## [About this exercise]
Your job with the data below is to output exactly the lines from the one holding "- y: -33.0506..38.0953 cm" down to the one holding "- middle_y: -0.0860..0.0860", both included, and no others.

## [Dataset extract]

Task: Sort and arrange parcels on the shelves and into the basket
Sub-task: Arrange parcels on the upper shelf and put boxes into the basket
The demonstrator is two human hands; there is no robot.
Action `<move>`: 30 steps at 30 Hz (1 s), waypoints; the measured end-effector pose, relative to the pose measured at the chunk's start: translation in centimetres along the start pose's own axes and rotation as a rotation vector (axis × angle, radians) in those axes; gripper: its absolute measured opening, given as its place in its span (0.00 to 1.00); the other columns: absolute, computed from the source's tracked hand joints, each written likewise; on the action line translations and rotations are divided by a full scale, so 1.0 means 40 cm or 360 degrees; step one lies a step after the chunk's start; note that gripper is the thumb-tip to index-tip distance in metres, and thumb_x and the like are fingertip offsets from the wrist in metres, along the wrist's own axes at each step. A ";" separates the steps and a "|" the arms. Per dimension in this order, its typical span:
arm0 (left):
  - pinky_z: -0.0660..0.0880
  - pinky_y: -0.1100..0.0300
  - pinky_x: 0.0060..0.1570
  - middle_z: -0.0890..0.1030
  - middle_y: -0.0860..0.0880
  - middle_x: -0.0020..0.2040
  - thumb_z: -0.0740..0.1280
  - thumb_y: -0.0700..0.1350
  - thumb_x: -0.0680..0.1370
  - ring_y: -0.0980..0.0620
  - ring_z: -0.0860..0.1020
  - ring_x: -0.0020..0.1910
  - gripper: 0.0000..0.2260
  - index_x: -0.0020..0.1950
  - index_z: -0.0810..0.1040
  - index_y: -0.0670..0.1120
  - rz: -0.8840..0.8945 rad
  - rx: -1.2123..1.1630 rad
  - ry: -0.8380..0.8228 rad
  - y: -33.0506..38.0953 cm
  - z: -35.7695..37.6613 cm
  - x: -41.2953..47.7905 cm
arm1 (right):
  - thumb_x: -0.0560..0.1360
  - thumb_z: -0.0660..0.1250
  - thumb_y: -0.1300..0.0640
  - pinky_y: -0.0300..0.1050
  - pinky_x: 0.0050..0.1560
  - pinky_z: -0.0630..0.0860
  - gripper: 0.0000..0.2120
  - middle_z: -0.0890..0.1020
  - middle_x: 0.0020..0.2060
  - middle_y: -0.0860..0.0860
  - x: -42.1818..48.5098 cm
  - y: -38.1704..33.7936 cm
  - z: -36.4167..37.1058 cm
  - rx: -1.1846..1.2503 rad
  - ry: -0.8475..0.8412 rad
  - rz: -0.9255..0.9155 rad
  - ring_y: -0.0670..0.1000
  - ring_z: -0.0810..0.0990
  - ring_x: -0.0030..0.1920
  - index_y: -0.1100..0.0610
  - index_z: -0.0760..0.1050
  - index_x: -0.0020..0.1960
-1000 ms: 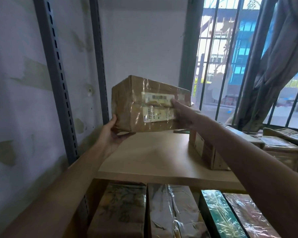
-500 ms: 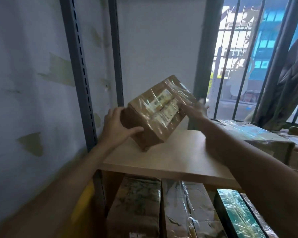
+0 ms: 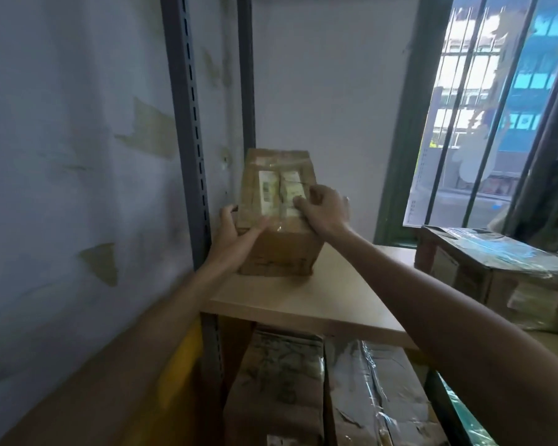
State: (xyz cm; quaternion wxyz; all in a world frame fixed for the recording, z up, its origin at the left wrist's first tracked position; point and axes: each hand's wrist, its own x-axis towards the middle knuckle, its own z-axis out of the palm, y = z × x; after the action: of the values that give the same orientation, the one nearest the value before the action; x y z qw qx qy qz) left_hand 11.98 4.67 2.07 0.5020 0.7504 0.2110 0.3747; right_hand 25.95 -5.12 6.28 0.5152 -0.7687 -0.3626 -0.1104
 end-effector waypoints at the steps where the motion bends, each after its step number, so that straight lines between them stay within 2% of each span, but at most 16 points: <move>1: 0.69 0.66 0.38 0.70 0.57 0.54 0.66 0.62 0.70 0.61 0.72 0.46 0.26 0.61 0.57 0.58 0.0042 -0.0034 0.0048 -0.007 0.003 -0.001 | 0.72 0.69 0.49 0.50 0.57 0.73 0.21 0.81 0.55 0.54 -0.010 0.003 0.004 0.0027 0.0018 -0.0068 0.54 0.77 0.54 0.58 0.75 0.62; 3: 0.70 0.72 0.33 0.70 0.59 0.52 0.68 0.55 0.72 0.64 0.72 0.44 0.25 0.63 0.58 0.58 0.0102 -0.0116 0.0076 -0.013 0.002 -0.006 | 0.72 0.69 0.48 0.55 0.60 0.74 0.26 0.79 0.60 0.53 -0.016 0.014 0.001 0.0092 0.0011 -0.0099 0.55 0.77 0.58 0.54 0.69 0.67; 5: 0.69 0.72 0.34 0.70 0.59 0.54 0.69 0.53 0.73 0.63 0.72 0.46 0.25 0.64 0.59 0.60 0.0128 -0.0145 0.0052 -0.015 -0.007 -0.009 | 0.71 0.70 0.46 0.58 0.59 0.75 0.31 0.75 0.62 0.53 -0.010 0.024 -0.011 0.0186 -0.0030 -0.0066 0.55 0.76 0.59 0.50 0.62 0.70; 9: 0.71 0.72 0.34 0.71 0.57 0.58 0.69 0.49 0.73 0.62 0.73 0.48 0.24 0.60 0.59 0.65 0.0288 -0.0134 -0.0012 -0.026 -0.017 -0.024 | 0.73 0.67 0.46 0.49 0.52 0.78 0.35 0.73 0.64 0.52 0.001 0.028 -0.041 0.0321 0.0021 -0.0173 0.53 0.77 0.57 0.46 0.54 0.75; 12: 0.74 0.74 0.36 0.70 0.53 0.62 0.71 0.45 0.71 0.57 0.74 0.52 0.27 0.58 0.60 0.68 0.0441 -0.0169 -0.0036 -0.044 -0.011 -0.041 | 0.74 0.67 0.46 0.45 0.50 0.76 0.36 0.76 0.63 0.51 0.006 0.022 -0.059 0.0382 0.0160 -0.0216 0.49 0.78 0.52 0.48 0.52 0.76; 14: 0.73 0.75 0.38 0.70 0.55 0.61 0.72 0.43 0.70 0.58 0.74 0.54 0.31 0.57 0.58 0.70 0.0506 -0.0112 -0.0032 -0.061 -0.009 -0.048 | 0.74 0.68 0.48 0.44 0.50 0.75 0.37 0.77 0.62 0.52 0.000 0.022 -0.061 0.0344 0.0204 -0.0279 0.46 0.77 0.49 0.50 0.53 0.76; 16: 0.73 0.73 0.46 0.70 0.58 0.60 0.74 0.42 0.68 0.61 0.73 0.57 0.33 0.58 0.58 0.67 0.0541 -0.0034 -0.0020 -0.076 -0.009 -0.056 | 0.74 0.69 0.51 0.43 0.51 0.74 0.38 0.77 0.62 0.53 -0.010 0.025 -0.058 0.0306 0.0201 -0.0343 0.45 0.77 0.50 0.53 0.53 0.76; 18: 0.72 0.65 0.55 0.71 0.59 0.60 0.75 0.43 0.68 0.61 0.72 0.59 0.32 0.60 0.59 0.63 0.0557 0.0017 0.0002 -0.084 -0.008 -0.062 | 0.74 0.69 0.52 0.43 0.54 0.74 0.38 0.78 0.61 0.54 -0.015 0.017 -0.057 0.0252 0.0198 -0.0391 0.48 0.78 0.51 0.55 0.52 0.76; 20: 0.75 0.64 0.51 0.73 0.60 0.57 0.74 0.47 0.68 0.63 0.75 0.55 0.28 0.60 0.62 0.61 0.0572 0.0015 0.0097 -0.068 -0.007 -0.063 | 0.74 0.69 0.52 0.42 0.52 0.74 0.36 0.78 0.59 0.51 0.000 -0.005 -0.058 0.0182 0.0234 -0.0394 0.47 0.78 0.49 0.54 0.53 0.76; 22: 0.75 0.72 0.37 0.75 0.59 0.52 0.71 0.53 0.71 0.68 0.77 0.46 0.21 0.60 0.66 0.60 0.0588 -0.0007 0.0353 -0.033 -0.010 -0.059 | 0.74 0.67 0.48 0.42 0.45 0.78 0.29 0.79 0.53 0.48 0.033 -0.035 -0.067 0.0035 0.0199 -0.0197 0.48 0.79 0.46 0.51 0.63 0.72; 24: 0.70 0.75 0.30 0.74 0.59 0.49 0.64 0.61 0.72 0.68 0.76 0.41 0.19 0.61 0.67 0.59 0.0565 0.0037 0.0599 -0.003 -0.026 -0.045 | 0.74 0.67 0.48 0.48 0.36 0.80 0.21 0.80 0.51 0.54 0.060 -0.055 -0.076 -0.0030 -0.0070 0.0243 0.55 0.81 0.42 0.54 0.73 0.64; 26: 0.68 0.73 0.35 0.72 0.58 0.53 0.63 0.64 0.71 0.65 0.73 0.45 0.22 0.63 0.66 0.60 0.0515 0.0101 0.0491 0.004 -0.048 -0.033 | 0.75 0.66 0.50 0.53 0.33 0.79 0.20 0.77 0.54 0.58 0.052 -0.058 -0.071 0.0132 -0.0462 0.0646 0.59 0.79 0.40 0.59 0.73 0.62; 27: 0.69 0.71 0.37 0.71 0.57 0.55 0.64 0.64 0.70 0.62 0.73 0.48 0.24 0.63 0.66 0.60 0.0484 0.0153 0.0337 0.001 -0.057 -0.032 | 0.75 0.65 0.51 0.56 0.35 0.79 0.20 0.74 0.57 0.59 0.042 -0.049 -0.061 0.0204 -0.0600 0.0744 0.62 0.78 0.44 0.60 0.72 0.63; 29: 0.70 0.68 0.39 0.72 0.54 0.59 0.65 0.63 0.69 0.55 0.73 0.53 0.21 0.60 0.69 0.59 0.0443 0.0296 0.0095 -0.014 -0.065 -0.031 | 0.75 0.65 0.52 0.58 0.39 0.79 0.19 0.73 0.61 0.57 0.021 -0.023 -0.037 0.0255 -0.0705 0.0769 0.64 0.75 0.56 0.58 0.72 0.64; 30: 0.70 0.67 0.39 0.73 0.52 0.60 0.65 0.62 0.70 0.52 0.73 0.55 0.19 0.58 0.70 0.58 0.0446 0.0354 0.0071 -0.017 -0.066 -0.029 | 0.75 0.65 0.51 0.57 0.39 0.80 0.18 0.73 0.62 0.56 0.014 -0.011 -0.025 0.0276 -0.0691 0.0758 0.63 0.74 0.58 0.55 0.73 0.63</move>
State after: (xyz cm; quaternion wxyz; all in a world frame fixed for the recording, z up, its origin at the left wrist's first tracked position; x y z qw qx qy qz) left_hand 9.24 5.73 1.61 0.3540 0.8149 0.1555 0.4319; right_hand 26.27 -5.68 7.33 0.5009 -0.7906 -0.2822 0.2107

## [Solution to this problem]
  - y: -33.0506..38.0953 cm
  - z: -35.7695..37.6613 cm
  - x: -41.2953..47.7905 cm
arm1 (right):
  - thumb_x: -0.0560..0.1360
  - thumb_z: -0.0660..0.1250
  - thumb_y: -0.1300..0.0640
  - pinky_y: -0.0300..0.1050
  - pinky_x: 0.0050..0.1560
  - pinky_z: -0.0630..0.0860
  - gripper: 0.0000..0.2120
  - middle_z: -0.0890..0.1020
  - middle_x: 0.0020..0.2060
  - middle_y: -0.0860..0.0860

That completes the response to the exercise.